Task brief =
Return exactly and only these lines: the first of the listing through the one containing "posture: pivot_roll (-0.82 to".

··········

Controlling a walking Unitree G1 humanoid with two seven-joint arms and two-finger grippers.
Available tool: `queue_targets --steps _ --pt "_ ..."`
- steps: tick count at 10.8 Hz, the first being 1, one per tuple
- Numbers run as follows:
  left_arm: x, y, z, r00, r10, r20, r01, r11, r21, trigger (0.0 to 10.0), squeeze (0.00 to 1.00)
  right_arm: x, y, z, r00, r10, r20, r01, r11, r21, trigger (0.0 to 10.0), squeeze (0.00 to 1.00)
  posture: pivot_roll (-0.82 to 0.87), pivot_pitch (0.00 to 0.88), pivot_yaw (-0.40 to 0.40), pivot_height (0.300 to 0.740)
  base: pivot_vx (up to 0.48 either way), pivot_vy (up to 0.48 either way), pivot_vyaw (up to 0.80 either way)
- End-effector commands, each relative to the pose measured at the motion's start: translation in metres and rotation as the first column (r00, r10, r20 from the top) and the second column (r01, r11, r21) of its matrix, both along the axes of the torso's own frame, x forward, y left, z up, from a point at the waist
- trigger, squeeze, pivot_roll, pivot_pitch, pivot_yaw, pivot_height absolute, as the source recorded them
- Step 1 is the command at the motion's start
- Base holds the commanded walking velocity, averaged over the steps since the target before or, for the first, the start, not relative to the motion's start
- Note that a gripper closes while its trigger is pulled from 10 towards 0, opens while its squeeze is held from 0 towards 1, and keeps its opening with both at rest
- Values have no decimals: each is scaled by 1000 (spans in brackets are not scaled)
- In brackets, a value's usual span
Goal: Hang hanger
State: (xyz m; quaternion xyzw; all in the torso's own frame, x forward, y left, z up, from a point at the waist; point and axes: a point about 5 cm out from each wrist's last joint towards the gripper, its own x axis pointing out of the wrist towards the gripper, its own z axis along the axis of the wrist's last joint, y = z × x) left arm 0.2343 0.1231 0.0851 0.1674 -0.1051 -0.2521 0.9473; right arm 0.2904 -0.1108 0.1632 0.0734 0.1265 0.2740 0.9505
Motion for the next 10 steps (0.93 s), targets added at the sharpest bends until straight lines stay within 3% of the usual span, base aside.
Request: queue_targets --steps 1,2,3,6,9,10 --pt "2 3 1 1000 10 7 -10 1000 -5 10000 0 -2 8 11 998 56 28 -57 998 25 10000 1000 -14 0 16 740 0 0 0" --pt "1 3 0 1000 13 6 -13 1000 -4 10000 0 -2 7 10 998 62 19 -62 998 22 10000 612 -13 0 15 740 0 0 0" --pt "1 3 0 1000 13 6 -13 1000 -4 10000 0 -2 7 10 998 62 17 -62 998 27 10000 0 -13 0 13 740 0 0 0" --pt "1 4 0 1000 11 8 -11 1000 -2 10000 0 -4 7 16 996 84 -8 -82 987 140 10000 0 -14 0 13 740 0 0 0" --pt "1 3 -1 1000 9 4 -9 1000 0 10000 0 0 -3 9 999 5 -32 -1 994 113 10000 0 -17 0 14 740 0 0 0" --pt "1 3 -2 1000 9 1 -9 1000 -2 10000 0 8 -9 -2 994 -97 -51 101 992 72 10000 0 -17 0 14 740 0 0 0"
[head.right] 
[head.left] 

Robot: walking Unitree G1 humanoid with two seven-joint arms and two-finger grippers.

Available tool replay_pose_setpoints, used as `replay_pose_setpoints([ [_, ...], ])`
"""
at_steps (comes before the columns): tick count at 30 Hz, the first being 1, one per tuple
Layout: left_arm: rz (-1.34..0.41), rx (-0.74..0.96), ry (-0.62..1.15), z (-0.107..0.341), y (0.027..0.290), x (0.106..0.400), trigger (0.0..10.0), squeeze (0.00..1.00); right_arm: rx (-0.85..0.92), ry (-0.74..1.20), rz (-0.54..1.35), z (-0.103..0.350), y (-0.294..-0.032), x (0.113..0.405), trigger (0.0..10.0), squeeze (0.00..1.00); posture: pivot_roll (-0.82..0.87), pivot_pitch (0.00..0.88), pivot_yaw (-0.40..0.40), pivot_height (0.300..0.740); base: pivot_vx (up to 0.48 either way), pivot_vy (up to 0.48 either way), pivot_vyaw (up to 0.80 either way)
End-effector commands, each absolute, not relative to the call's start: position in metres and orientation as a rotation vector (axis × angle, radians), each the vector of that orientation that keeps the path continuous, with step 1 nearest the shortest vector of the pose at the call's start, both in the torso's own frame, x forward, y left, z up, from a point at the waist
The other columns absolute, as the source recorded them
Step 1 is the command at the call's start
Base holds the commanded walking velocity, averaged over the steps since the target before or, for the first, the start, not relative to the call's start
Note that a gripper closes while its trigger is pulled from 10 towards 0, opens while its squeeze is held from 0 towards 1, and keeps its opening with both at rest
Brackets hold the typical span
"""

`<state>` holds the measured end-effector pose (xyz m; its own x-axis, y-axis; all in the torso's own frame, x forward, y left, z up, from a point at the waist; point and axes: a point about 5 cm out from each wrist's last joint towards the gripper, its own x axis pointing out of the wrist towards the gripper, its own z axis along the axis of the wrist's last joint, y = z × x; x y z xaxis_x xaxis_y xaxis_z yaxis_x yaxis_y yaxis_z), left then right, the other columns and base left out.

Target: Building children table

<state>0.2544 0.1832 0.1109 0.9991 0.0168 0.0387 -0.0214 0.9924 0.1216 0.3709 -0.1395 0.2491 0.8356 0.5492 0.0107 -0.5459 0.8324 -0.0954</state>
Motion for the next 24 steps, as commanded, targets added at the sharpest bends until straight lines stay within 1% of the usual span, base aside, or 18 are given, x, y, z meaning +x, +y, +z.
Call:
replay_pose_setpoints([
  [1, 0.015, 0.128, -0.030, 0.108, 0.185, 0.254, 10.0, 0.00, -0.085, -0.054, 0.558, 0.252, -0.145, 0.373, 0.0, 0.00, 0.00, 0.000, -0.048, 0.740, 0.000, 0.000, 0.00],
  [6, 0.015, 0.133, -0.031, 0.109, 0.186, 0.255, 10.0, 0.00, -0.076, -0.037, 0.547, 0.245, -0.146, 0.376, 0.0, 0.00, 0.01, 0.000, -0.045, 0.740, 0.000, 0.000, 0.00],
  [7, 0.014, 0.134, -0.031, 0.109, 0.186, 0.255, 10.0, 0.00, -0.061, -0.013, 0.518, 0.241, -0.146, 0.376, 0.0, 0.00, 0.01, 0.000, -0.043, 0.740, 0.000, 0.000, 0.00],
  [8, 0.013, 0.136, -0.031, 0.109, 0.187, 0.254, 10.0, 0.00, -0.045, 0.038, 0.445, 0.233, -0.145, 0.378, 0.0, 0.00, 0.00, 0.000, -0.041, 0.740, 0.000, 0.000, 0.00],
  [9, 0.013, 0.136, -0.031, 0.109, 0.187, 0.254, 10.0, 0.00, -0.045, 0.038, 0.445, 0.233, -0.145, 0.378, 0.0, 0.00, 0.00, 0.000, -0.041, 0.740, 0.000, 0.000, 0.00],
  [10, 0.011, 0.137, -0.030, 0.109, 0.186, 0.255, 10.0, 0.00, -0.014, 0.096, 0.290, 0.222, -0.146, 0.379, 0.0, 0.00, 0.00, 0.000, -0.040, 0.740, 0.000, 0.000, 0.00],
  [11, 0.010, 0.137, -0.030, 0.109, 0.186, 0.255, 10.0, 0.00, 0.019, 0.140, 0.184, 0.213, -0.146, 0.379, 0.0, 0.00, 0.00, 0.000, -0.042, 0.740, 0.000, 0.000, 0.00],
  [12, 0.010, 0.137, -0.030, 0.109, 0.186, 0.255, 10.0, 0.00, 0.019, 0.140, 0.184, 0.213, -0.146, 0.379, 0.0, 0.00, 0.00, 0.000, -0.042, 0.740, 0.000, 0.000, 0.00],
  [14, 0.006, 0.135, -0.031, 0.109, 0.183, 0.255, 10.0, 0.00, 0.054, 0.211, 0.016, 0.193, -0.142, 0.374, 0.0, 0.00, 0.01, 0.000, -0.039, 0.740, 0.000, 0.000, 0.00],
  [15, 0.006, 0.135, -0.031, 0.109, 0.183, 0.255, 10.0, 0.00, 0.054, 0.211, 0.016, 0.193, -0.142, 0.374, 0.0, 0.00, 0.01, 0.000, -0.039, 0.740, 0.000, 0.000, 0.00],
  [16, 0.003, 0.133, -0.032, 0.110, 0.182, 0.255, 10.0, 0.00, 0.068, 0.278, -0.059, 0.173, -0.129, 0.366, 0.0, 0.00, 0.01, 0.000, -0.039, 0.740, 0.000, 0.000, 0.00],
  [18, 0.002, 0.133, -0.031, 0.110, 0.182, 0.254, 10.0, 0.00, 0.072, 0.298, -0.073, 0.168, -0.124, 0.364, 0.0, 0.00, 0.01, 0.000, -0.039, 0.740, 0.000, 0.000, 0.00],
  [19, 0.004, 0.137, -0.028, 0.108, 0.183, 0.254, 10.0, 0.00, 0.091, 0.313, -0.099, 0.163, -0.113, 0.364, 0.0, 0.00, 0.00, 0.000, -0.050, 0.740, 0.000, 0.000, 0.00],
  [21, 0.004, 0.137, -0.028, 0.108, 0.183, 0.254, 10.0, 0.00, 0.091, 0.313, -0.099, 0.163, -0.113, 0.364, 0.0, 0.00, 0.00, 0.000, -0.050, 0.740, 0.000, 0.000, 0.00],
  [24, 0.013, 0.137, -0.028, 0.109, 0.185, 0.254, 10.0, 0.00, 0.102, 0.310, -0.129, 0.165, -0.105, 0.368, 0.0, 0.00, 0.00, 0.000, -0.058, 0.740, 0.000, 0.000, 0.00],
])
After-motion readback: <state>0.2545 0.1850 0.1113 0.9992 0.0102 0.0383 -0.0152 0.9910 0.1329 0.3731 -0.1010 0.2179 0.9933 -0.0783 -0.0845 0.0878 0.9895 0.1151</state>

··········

Task answer =
Controlling a walking Unitree G1 humanoid with two seven-joint arms and two-finger grippers.
Available tool: `queue_targets --steps _ --pt "_ ..."`
- steps: tick count at 10.8 Hz, the first being 1, one per tuple
- Numbers run as follows:
  left_arm: x, y, z, r00, r10, r20, r01, r11, r21, trigger (0.0 to 10.0), squeeze (0.00 to 1.00)
  right_arm: x, y, z, r00, r10, r20, r01, r11, r21, trigger (0.0 to 10.0), squeeze (0.00 to 1.00)
  posture: pivot_roll (-0.82 to 0.87), pivot_pitch (0.00 to 0.88), pivot_yaw (-0.40 to 0.40), pivot_height (0.300 to 0.740)

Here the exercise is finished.